Print every line below exactly as written, but leave the pictures behind.
Record excerpts section start
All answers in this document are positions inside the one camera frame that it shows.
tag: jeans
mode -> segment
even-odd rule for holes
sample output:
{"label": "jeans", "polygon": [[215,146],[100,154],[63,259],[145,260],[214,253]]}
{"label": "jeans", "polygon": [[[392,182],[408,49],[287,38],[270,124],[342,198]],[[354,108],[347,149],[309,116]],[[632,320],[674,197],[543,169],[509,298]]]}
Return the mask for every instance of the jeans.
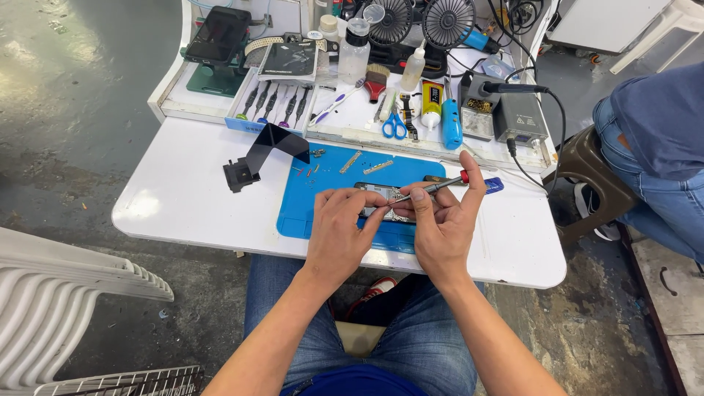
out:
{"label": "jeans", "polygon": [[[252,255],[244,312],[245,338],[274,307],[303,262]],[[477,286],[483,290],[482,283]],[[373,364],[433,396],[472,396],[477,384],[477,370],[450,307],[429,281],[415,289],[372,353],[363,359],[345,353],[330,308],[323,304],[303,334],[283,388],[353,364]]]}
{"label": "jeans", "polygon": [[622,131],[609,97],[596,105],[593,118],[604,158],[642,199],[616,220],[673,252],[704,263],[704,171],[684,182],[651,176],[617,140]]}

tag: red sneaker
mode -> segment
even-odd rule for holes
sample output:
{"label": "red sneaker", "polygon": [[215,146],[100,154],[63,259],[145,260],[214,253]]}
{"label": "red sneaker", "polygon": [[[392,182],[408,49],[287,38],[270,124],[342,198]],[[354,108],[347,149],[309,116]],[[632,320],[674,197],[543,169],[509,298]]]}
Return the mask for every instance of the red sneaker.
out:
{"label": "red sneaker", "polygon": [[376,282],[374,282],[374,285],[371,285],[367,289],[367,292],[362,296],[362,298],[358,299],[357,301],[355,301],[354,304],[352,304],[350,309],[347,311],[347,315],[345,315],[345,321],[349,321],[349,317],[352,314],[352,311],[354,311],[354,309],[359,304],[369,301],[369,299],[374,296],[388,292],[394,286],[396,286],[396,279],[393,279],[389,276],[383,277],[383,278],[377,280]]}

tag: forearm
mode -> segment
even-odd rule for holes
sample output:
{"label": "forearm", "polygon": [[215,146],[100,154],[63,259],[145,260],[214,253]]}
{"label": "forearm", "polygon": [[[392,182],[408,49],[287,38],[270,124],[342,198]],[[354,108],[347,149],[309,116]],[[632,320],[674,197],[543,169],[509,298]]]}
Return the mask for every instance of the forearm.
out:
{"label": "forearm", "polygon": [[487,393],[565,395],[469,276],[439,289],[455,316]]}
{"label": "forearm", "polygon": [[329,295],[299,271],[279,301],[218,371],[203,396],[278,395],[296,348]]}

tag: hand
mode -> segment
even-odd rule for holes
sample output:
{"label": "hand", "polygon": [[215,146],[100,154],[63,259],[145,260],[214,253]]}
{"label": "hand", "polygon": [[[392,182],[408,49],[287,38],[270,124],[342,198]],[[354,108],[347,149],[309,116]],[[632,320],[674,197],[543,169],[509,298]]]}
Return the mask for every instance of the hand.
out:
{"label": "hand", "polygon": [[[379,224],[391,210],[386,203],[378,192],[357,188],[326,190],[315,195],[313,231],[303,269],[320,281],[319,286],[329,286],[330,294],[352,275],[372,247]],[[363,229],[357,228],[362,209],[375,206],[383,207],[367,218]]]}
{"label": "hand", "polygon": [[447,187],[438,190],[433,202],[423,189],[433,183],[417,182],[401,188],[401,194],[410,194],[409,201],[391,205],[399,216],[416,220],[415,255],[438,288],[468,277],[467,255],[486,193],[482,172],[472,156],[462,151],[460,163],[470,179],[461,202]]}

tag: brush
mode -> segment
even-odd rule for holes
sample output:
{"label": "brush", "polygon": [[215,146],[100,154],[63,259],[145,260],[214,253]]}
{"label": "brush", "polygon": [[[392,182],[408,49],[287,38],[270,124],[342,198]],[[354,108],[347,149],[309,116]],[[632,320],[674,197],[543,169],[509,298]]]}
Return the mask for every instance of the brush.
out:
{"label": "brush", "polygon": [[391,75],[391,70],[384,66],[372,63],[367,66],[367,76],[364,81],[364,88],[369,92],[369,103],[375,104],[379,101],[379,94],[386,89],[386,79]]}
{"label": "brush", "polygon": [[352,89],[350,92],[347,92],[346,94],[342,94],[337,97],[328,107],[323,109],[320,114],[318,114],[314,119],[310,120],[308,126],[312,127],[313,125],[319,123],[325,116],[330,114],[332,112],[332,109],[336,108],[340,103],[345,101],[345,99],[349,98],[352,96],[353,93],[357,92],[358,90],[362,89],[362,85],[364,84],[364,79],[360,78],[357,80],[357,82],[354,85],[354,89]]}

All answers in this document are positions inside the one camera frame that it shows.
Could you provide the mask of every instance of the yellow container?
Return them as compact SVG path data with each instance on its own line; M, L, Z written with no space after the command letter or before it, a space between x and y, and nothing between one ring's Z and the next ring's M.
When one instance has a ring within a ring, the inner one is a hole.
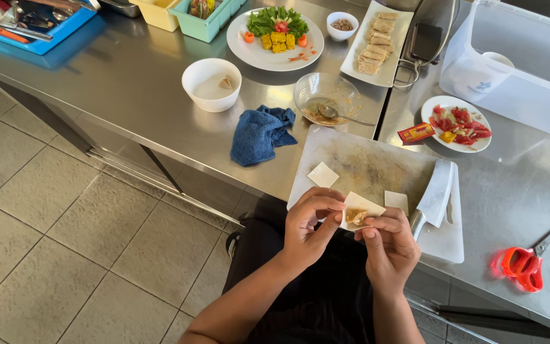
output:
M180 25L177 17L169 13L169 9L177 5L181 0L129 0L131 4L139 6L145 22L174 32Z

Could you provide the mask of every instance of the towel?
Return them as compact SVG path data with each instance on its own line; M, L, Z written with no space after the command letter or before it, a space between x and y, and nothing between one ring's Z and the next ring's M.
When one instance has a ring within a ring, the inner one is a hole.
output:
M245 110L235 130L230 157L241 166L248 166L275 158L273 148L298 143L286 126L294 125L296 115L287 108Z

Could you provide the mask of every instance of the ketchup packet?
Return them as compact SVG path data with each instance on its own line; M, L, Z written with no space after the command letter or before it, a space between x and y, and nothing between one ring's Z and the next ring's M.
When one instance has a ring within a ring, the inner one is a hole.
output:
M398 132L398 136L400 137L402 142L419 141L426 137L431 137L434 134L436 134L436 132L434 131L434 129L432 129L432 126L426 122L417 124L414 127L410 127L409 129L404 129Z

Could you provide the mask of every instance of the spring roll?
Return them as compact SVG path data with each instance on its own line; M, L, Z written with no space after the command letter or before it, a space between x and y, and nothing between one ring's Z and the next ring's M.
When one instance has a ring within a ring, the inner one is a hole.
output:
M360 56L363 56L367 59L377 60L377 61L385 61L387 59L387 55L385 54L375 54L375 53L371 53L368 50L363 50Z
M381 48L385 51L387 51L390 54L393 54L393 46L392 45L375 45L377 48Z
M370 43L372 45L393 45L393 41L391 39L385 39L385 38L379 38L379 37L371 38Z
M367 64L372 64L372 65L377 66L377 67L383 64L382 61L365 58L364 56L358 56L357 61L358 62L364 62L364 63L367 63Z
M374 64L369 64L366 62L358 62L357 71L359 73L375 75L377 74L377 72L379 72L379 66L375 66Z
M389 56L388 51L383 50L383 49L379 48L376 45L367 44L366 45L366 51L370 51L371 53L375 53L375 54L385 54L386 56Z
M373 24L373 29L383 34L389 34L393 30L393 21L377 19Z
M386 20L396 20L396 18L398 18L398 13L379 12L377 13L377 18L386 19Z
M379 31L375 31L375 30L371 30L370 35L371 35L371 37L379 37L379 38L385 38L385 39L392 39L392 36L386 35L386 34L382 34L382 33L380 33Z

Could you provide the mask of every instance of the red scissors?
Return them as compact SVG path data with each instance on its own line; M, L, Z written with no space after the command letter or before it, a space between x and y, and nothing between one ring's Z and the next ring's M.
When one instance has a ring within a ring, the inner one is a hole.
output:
Record excerpts section end
(Result of this exercise)
All answers in this document are positions inside the one camera frame that it shows.
tag: jeans
mode -> segment
even-odd rule for holes
sample output:
{"label": "jeans", "polygon": [[215,146],[100,154],[63,259],[145,260],[214,253]]}
{"label": "jeans", "polygon": [[[392,182],[408,49],[287,38],[270,124],[342,198]],[[354,108],[347,149],[309,116]],[[632,320],[674,197],[543,169],[509,298]]]}
Return the mask for every instance of the jeans.
out:
{"label": "jeans", "polygon": [[[252,255],[244,312],[245,338],[274,307],[303,262]],[[477,286],[483,290],[482,283]],[[373,364],[433,396],[472,396],[477,384],[477,370],[450,307],[429,281],[415,289],[372,353],[363,359],[345,353],[330,308],[323,304],[303,334],[283,388],[353,364]]]}
{"label": "jeans", "polygon": [[622,131],[609,97],[596,105],[593,118],[604,158],[642,199],[616,220],[673,252],[704,263],[704,171],[684,182],[651,176],[617,140]]}

tag: red sneaker
mode -> segment
even-odd rule for holes
sample output:
{"label": "red sneaker", "polygon": [[215,146],[100,154],[63,259],[145,260],[214,253]]}
{"label": "red sneaker", "polygon": [[[392,182],[408,49],[287,38],[270,124],[342,198]],[[354,108],[347,149],[309,116]],[[632,320],[674,197],[543,169],[509,298]]]}
Return the mask for every instance of the red sneaker.
out:
{"label": "red sneaker", "polygon": [[376,282],[374,282],[374,285],[371,285],[367,289],[367,292],[362,296],[362,298],[358,299],[357,301],[355,301],[354,304],[352,304],[350,309],[347,311],[347,315],[345,315],[345,321],[349,321],[349,317],[352,314],[352,311],[354,311],[354,309],[359,304],[369,301],[369,299],[374,296],[388,292],[394,286],[396,286],[396,279],[393,279],[389,276],[383,277],[383,278],[377,280]]}

tag: forearm
mode -> segment
even-odd rule for holes
sample output:
{"label": "forearm", "polygon": [[215,146],[100,154],[63,259],[145,260],[214,253]]}
{"label": "forearm", "polygon": [[[392,182],[408,49],[287,38],[270,124],[342,198]],[[354,108],[347,149],[309,116]],[[632,320],[674,197],[543,169],[509,298]]]}
Return the mask for every instance of the forearm.
out:
{"label": "forearm", "polygon": [[487,393],[565,395],[469,276],[439,289],[455,316]]}
{"label": "forearm", "polygon": [[329,295],[299,271],[279,301],[218,371],[203,396],[278,395],[296,348]]}

tag: hand
mode -> segment
even-odd rule for holes
sample output:
{"label": "hand", "polygon": [[215,146],[100,154],[63,259],[145,260],[214,253]]}
{"label": "hand", "polygon": [[[392,182],[408,49],[287,38],[270,124],[342,198]],[[354,108],[347,149],[309,116]],[[632,320],[674,197],[543,169],[509,298]]]}
Return the mask for every instance of the hand.
out:
{"label": "hand", "polygon": [[[379,224],[391,210],[386,203],[378,192],[357,188],[326,190],[315,195],[313,231],[303,269],[320,281],[319,286],[329,286],[330,294],[352,275],[372,247]],[[363,229],[357,228],[362,209],[375,206],[383,207],[367,218]]]}
{"label": "hand", "polygon": [[447,187],[438,190],[433,202],[423,189],[433,183],[417,182],[401,188],[401,194],[410,194],[409,201],[391,205],[399,216],[416,220],[415,255],[438,288],[468,277],[467,255],[486,193],[482,172],[472,156],[462,151],[460,163],[470,179],[461,202]]}

tag: brush
mode -> segment
even-odd rule for holes
sample output:
{"label": "brush", "polygon": [[215,146],[100,154],[63,259],[145,260],[214,253]]}
{"label": "brush", "polygon": [[[392,182],[408,49],[287,38],[270,124],[342,198]],[[354,108],[347,149],[309,116]],[[632,320],[674,197],[543,169],[509,298]]]}
Return the mask for every instance of the brush.
out:
{"label": "brush", "polygon": [[391,75],[391,70],[384,66],[372,63],[367,66],[367,76],[364,81],[364,88],[369,92],[369,103],[375,104],[379,101],[379,94],[386,89],[386,79]]}
{"label": "brush", "polygon": [[352,89],[350,92],[347,92],[346,94],[342,94],[337,97],[328,107],[323,109],[320,114],[318,114],[314,119],[310,120],[308,126],[312,127],[313,125],[319,123],[325,116],[330,114],[332,112],[332,109],[336,108],[340,103],[345,101],[345,99],[349,98],[352,96],[353,93],[357,92],[358,90],[362,89],[362,85],[364,84],[364,79],[360,78],[357,80],[357,82],[354,85],[354,89]]}

All answers in this document are positions inside the one camera frame that it shows.
Could you provide the mask of every instance of the yellow container?
Return them as compact SVG path data with each instance on its own line; M, L, Z written with no space after the command letter or before it, a space between x and y, and nothing between one ring's Z and the next ring's M.
When one instance has a ring within a ring, the inner one is a hole.
output:
M180 25L177 17L169 13L169 9L177 5L181 0L129 0L131 4L139 6L145 22L174 32Z

Could you provide the mask of every instance of the towel?
Return them as compact SVG path data with each instance on its own line; M, L, Z written with no space after the command letter or before it, a space between x and y, and nothing between one ring's Z and the next ring's M.
When one instance has a ring within a ring, the inner one is a hole.
output:
M245 110L235 130L230 157L241 166L248 166L275 158L273 148L298 143L286 126L294 125L296 115L287 108Z

Could you provide the mask of every instance of the ketchup packet?
Return them as compact SVG path data with each instance on its own line; M, L, Z written with no space after the command letter or before it, a space between x and y, and nothing between one ring's Z and the next ring's M.
When one instance has a ring within a ring, the inner one is a hole.
output:
M398 132L398 136L400 137L402 142L419 141L426 137L431 137L434 134L436 134L436 132L434 131L434 129L432 129L432 126L426 122L417 124L414 127L410 127L409 129L404 129Z

Could you provide the mask of every instance of the spring roll?
Return them as compact SVG path data with each instance on its own line; M, L, Z written with no space after the command letter or before it, a space between x and y, and nothing between one ring's Z and the next ring's M.
When one instance has a ring within a ring, the inner one is a hole.
output:
M360 56L363 56L367 59L377 60L377 61L385 61L387 59L387 55L385 54L375 54L375 53L371 53L368 50L363 50Z
M381 48L385 51L387 51L390 54L393 54L393 46L392 45L375 45L377 48Z
M370 43L372 45L393 45L393 41L391 39L385 39L385 38L379 38L379 37L371 38Z
M367 64L372 64L372 65L377 66L377 67L383 64L382 61L365 58L364 56L358 56L357 61L358 62L364 62L364 63L367 63Z
M374 64L369 64L366 62L358 62L357 71L359 73L375 75L377 74L377 72L379 72L379 66L375 66Z
M389 56L388 51L383 50L383 49L379 48L376 45L367 44L366 45L366 51L370 51L371 53L375 53L375 54L385 54L386 56Z
M373 24L373 29L383 34L389 34L393 30L393 21L377 19Z
M386 20L396 20L396 18L398 18L398 13L379 12L377 13L377 18L386 19Z
M379 31L375 31L375 30L371 30L370 35L371 35L371 37L379 37L379 38L385 38L385 39L392 39L392 36L386 35L386 34L382 34L382 33L380 33Z

Could you provide the mask of every instance of the red scissors?
Return them as compact SVG path data with each instance on its own line; M, L, Z written with no space after the command letter or before it, a space between x and y, and nothing between one ring's Z and the next ring's M.
When one instance has a ring within a ring, the inner one is a hole.
output:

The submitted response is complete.